HOW TO COMPLETE THIS TASK
Your answer should be the lines below from the one with "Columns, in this" to the one with "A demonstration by", both included, given again exactly and with nothing added.

[Extracted data entries]
=== Begin Enclosure ===

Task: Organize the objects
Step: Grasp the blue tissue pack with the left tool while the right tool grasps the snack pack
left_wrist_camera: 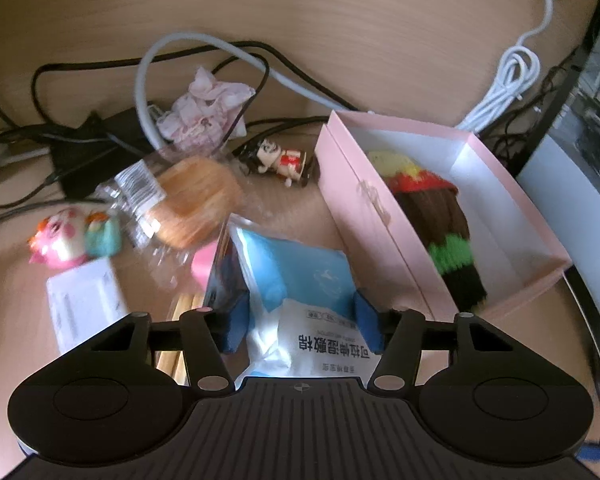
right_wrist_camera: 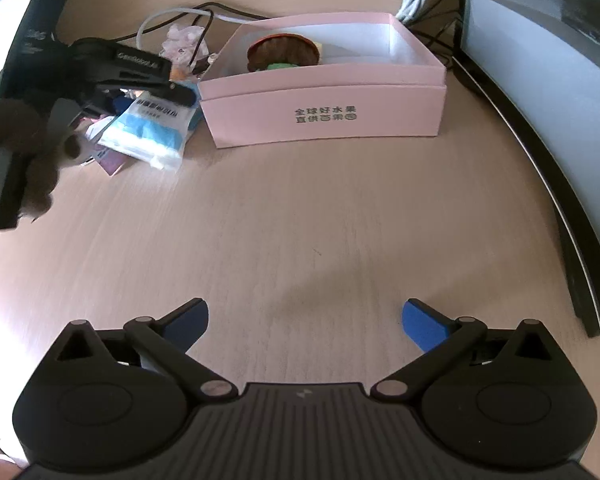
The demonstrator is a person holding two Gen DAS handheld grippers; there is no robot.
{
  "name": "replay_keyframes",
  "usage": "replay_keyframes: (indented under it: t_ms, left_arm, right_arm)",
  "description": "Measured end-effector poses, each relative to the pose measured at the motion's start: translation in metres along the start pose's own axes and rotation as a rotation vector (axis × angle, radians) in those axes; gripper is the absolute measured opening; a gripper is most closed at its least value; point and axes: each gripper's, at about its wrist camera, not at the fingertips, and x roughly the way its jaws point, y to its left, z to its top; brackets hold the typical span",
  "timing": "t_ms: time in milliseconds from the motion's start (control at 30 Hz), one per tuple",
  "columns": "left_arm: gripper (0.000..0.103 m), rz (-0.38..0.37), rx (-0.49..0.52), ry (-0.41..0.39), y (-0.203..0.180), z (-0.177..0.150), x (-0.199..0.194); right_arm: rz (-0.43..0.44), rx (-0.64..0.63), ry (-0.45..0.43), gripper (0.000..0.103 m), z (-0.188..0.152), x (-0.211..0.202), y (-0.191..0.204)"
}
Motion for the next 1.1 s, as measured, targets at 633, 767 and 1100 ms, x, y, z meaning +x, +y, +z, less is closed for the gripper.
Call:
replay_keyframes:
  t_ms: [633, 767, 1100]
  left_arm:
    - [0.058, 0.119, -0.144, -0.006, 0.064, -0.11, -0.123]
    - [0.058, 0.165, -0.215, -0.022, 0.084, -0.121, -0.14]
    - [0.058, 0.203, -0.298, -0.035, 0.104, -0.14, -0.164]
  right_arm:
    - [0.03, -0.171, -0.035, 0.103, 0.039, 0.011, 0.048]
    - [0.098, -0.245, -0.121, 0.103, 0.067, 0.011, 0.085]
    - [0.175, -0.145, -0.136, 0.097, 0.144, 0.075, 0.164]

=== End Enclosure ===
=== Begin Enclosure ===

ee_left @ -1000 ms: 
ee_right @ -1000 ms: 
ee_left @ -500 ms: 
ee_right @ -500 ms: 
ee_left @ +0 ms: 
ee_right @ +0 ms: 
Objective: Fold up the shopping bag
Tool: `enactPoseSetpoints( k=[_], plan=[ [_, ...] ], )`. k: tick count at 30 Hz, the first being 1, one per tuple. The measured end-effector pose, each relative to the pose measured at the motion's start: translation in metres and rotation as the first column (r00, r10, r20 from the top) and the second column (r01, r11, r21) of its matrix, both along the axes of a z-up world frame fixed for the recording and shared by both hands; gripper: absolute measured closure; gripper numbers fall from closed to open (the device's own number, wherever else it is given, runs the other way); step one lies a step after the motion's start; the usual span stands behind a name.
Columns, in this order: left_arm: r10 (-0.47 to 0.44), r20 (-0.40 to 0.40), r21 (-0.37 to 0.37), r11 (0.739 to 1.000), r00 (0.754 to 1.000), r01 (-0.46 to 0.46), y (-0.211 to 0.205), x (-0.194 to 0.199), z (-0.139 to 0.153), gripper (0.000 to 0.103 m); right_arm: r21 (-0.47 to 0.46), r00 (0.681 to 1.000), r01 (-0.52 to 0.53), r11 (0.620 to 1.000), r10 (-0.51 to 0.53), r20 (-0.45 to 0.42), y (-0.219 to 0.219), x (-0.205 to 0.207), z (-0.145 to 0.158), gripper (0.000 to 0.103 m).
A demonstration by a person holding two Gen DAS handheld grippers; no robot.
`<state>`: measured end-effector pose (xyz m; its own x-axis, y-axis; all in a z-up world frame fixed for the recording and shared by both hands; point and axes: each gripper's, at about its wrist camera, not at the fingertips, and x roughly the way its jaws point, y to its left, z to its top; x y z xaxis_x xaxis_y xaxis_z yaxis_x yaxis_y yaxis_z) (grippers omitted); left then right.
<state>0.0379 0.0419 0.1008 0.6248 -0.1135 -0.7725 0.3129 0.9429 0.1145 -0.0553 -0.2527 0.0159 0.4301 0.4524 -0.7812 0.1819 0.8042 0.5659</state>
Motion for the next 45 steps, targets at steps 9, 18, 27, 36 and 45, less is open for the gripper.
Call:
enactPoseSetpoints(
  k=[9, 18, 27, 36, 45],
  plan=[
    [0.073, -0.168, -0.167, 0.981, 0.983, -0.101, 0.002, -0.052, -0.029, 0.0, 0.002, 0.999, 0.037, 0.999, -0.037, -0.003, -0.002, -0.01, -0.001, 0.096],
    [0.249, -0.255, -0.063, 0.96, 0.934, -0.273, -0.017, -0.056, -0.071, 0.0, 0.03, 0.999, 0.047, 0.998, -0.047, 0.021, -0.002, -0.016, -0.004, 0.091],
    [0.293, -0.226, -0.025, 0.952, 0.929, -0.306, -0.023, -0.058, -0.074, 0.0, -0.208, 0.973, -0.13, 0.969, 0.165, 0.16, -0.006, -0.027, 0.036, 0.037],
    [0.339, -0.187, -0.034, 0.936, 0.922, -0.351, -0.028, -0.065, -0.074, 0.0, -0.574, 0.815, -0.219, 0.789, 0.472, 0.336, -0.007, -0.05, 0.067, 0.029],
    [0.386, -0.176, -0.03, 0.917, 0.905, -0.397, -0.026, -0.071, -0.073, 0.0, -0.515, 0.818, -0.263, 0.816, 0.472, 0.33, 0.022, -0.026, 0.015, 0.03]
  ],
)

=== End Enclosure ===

RESULT FOR THIS EXERCISE
Columns, in this order: left_arm: r10 (-0.47 to 0.44), r20 (-0.40 to 0.40), r21 (-0.37 to 0.37), r11 (0.739 to 1.000), r00 (0.754 to 1.000), r01 (-0.46 to 0.46), y (-0.211 to 0.205), x (-0.194 to 0.199), z (-0.139 to 0.153), gripper (0.000 to 0.103 m); right_arm: r21 (-0.47 to 0.46), r00 (0.681 to 1.000), r01 (-0.52 to 0.53), r11 (0.620 to 1.000), r10 (-0.51 to 0.53), r20 (-0.45 to 0.42), y (-0.219 to 0.219), x (-0.205 to 0.207), z (-0.145 to 0.158), gripper (0.000 to 0.103 m).
A demonstration by a person holding two Gen DAS handheld grippers; no robot.

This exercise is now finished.